We should recalibrate our renewable energy programme also, dovetail it with Make In India because after all these are national assets, national wealth. We are not making the entire equipment in India, we are pressing ahead for a cleaner energy form by giving it out to another country. So that is one issue.
State Bank of India (SBI) was telling us that they are very close to solutions in some plants, but other banks have not signed and that is probably because the haircuts are high. Do you think there is a fear of the same, Central Vigilance Commission (CVC) and Comptroller and Auditor General (CAG) that two years down the line they will be told why did you accept a 70 percent haircut, is that a fear as well? Bansal: I think today when we are talking of resolution that fear of CVC is certainly less when all the banks are deciding together. The issue here is whether in NCLT I get a better price than this? Most likely no.
So I think that may not be a big worry. The worry is, basically, I would put it in two parts. You were asking about a solution I am more worried about two types of projects. The banks what they are trying to find a solution in those cases where there some partial power purchase agreement (PPA) or full PPA and at least the plants are working and they are complete.
However, let us look at the two segments here. One is the gas-based power projects and the second is incomplete projects. I think if you take them to NCLT, they will end up mostly in liquidation or scrapping maybe. As a country whether we want that tomorrow after three-four years when we need these power plants when the demand goes up, I still feel as a nation I think we should try to protect.

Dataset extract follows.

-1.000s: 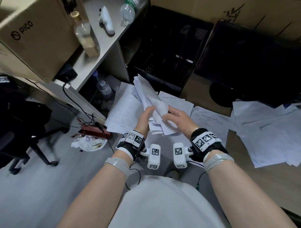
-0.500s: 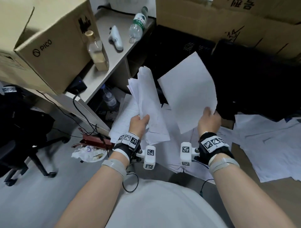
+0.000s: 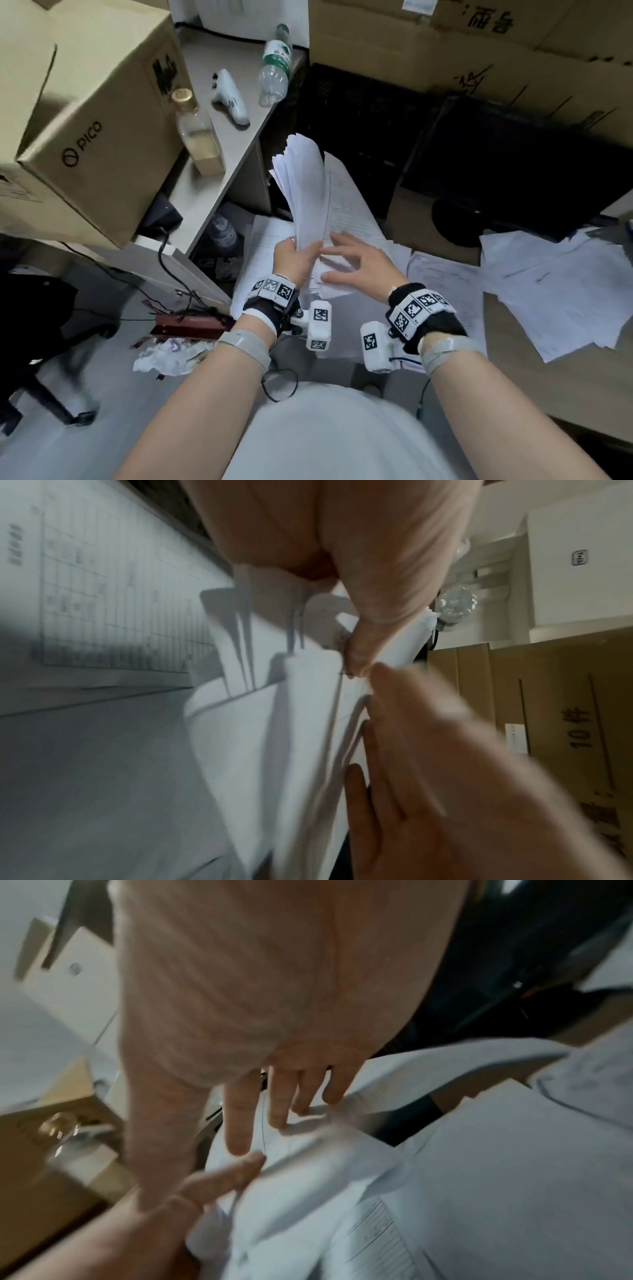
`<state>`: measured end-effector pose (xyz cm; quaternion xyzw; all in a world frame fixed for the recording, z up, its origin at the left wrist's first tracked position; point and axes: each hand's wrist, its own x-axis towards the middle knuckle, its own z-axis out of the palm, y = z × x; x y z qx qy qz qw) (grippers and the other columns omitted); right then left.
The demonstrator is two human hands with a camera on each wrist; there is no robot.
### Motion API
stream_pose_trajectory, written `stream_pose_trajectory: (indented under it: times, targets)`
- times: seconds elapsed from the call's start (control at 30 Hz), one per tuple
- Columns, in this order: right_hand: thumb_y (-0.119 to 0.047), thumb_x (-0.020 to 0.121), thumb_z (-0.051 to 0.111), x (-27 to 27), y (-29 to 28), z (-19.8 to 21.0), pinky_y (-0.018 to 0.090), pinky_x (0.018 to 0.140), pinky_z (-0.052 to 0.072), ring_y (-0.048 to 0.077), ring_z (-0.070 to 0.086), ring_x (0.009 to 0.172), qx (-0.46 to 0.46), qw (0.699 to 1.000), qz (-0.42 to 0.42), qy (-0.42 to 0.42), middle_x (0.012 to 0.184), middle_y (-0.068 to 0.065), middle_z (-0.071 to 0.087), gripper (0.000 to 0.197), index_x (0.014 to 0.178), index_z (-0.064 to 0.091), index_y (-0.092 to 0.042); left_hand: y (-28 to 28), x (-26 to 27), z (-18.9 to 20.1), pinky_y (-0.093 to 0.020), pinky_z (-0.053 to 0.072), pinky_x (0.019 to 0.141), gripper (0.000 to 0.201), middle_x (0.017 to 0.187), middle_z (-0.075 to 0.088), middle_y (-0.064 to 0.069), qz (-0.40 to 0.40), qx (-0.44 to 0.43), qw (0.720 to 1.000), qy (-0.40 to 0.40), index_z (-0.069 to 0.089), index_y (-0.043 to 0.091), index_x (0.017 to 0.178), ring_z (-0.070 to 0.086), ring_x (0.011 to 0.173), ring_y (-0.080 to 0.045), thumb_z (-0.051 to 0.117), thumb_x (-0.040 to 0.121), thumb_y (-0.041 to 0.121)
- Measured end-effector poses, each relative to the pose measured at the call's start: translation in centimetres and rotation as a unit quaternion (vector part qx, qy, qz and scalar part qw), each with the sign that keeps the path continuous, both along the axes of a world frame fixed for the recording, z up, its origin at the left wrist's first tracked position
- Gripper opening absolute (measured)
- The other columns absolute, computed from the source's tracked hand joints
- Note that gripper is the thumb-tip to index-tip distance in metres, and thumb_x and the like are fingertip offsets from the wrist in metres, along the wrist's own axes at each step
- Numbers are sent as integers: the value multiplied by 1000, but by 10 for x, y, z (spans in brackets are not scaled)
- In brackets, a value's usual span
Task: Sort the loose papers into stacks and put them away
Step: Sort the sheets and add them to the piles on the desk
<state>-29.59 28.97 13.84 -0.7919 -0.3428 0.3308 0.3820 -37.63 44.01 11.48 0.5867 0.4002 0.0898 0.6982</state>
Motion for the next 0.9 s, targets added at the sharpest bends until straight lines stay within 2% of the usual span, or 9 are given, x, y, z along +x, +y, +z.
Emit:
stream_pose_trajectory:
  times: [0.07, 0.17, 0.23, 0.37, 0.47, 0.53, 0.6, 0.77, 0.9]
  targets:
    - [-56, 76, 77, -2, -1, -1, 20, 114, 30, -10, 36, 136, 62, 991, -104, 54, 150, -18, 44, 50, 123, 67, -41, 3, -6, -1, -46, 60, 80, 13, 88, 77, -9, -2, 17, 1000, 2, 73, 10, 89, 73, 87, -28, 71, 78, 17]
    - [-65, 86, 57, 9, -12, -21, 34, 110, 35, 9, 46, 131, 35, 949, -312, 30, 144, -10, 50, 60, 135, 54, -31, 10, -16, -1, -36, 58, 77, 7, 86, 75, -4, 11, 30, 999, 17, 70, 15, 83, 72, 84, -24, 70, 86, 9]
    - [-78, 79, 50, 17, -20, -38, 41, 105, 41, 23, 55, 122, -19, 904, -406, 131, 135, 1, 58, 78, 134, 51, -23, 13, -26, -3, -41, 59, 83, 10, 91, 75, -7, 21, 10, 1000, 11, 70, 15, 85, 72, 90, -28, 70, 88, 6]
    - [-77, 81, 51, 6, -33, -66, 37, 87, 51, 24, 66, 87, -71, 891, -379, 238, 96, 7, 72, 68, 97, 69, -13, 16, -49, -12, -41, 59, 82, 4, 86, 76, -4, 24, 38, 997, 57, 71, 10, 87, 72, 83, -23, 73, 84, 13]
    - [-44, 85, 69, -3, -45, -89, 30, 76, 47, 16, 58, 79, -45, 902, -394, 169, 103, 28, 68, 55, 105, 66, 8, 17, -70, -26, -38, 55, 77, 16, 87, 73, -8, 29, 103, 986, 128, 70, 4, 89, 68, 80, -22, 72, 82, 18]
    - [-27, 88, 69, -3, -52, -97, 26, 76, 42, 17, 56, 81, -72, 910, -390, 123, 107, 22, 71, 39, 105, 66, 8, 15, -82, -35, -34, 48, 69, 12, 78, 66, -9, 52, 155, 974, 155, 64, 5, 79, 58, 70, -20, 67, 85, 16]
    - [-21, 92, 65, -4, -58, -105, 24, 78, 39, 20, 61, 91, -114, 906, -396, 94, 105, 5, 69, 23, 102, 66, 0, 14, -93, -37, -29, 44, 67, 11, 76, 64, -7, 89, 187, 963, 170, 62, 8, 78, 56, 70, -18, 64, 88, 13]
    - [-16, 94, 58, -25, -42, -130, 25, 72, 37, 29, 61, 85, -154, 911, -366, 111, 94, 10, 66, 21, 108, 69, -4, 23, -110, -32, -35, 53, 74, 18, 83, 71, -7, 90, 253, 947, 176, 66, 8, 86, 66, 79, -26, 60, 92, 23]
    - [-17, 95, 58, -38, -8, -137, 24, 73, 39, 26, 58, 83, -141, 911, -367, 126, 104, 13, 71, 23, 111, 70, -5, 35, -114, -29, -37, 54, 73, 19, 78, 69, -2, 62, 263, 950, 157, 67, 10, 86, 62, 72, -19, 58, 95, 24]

RBI is mainly worried about provisioning. So let us say you do the provisioning, but at least protect these plants. Gas based plants will be very good once we go more for renewable. As Anil Razdan was also saying, I think we need to recalibrate that.
However, you have built up so much renewable capacity, you will need these gas-based power projects basically for peak time management. So I think we should protect at least these two types of assets I feel.

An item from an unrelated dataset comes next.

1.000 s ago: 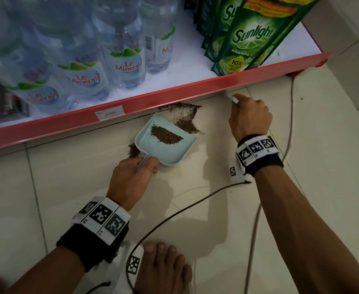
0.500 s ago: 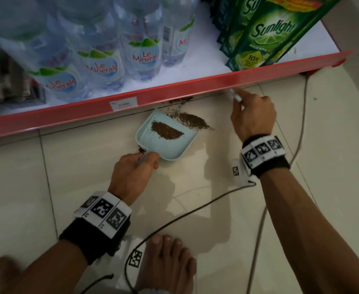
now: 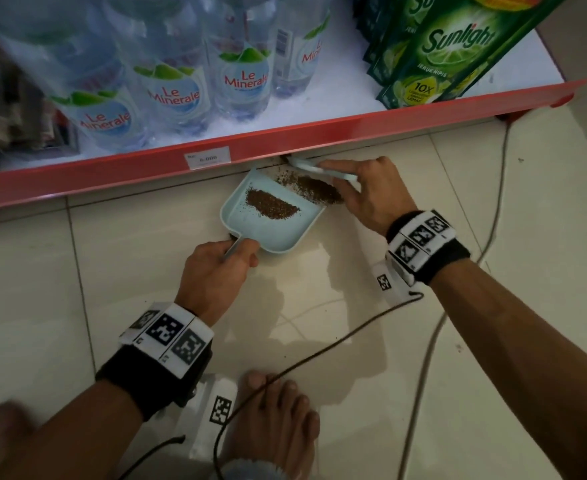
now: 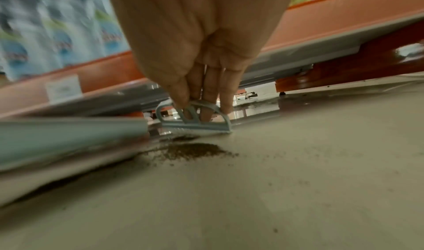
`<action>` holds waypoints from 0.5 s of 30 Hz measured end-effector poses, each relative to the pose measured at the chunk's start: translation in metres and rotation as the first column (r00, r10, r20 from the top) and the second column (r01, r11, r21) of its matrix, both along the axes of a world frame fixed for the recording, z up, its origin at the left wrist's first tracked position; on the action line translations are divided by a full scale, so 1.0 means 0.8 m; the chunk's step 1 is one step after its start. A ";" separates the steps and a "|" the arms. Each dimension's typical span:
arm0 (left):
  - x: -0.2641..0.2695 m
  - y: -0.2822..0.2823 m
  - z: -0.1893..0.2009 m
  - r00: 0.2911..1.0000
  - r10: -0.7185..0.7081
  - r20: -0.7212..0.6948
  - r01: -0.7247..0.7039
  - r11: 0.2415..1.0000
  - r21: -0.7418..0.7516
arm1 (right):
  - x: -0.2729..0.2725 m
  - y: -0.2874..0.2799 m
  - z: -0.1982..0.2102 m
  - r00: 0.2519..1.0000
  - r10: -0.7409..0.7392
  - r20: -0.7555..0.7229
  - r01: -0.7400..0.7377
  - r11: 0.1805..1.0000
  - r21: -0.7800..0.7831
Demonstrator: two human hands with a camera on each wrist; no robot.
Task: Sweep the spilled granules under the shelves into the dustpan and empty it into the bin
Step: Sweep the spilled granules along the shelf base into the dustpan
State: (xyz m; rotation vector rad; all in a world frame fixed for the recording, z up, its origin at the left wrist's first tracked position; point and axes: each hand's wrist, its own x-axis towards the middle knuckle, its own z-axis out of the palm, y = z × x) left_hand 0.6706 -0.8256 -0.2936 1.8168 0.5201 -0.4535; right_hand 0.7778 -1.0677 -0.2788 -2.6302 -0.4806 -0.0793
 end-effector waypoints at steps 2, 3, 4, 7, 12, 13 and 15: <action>-0.005 0.004 -0.002 1.000 -0.008 -0.005 0.008 1.000 0.004 | -0.004 -0.008 0.006 0.996 -0.068 0.066 0.067 0.997 0.025; -0.007 0.006 -0.002 1.000 -0.005 -0.007 0.005 1.000 0.004 | -0.003 -0.014 0.007 0.986 -0.137 0.091 0.136 0.991 0.016; -0.008 0.007 -0.001 1.000 -0.007 -0.010 0.007 1.000 0.010 | -0.001 -0.018 0.008 0.971 -0.218 0.100 0.222 0.975 -0.021; -0.012 0.013 -0.001 1.000 -0.013 -0.008 0.013 1.000 0.013 | 0.013 -0.017 0.001 0.886 -0.461 0.051 0.461 0.863 -0.205; -0.014 0.022 0.007 1.000 0.002 0.017 -0.003 1.000 0.014 | 0.026 0.029 -0.012 0.952 -0.302 -0.046 0.291 0.942 -0.166; -0.015 0.024 0.007 1.000 -0.004 0.020 0.003 1.000 0.018 | 0.026 0.041 -0.014 0.977 -0.201 -0.072 0.191 0.972 -0.135; -0.010 0.035 0.014 0.997 0.069 0.032 -0.068 0.998 -0.010 | 0.022 0.059 -0.011 0.992 0.009 -0.128 -0.021 0.996 -0.089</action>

I just want to understand will we really see buyers for these 40-80 assets that have been said to be put under NCLT, are there enough buyers on the lookout of these assets? Bansal: I agree there are a limited number of players in power sector and this is the one sector perhaps no overseas player will like to come because of too much involvement of government from every side, whether it is coal, whether it is buying the power, paying the dues, or even otherwise.
Every issue actually is more of government intervention. So we have to depend on mainly domestic players whether it is Tata’s, Adani, or JSW.
The issue here is there will be buyers, but there will be a buyer for those projects only where they have at least full PPA or at least 50 percent PPA. The difficult part would be those projects which are either incomplete or they have no PPAs, and the second is these gas-based power projects. That is what I was telling these will be very difficult to find a buyer today.
You said Adani, but the Adani themselves are not operating their Mundra plant because every time they operate it, they are undergoing a loss. Do you think they will offer to buy and if it happens, banks will want to sell to them because they would worry that it will land up again in the NCLT considering that they have their own power problems?
Other than these, I think Adani’s are running all power plants and that is why I think banks are considering their offer in at least two cases. I feel those resolutions should happen.
Bansal: Mundra has a typical problem which is applicable to Tata, Adani and Essar Group. These three power plants in a different category altogether. It is These companies are depending on imported coal and its prices have gone up and they are fixed tariffs.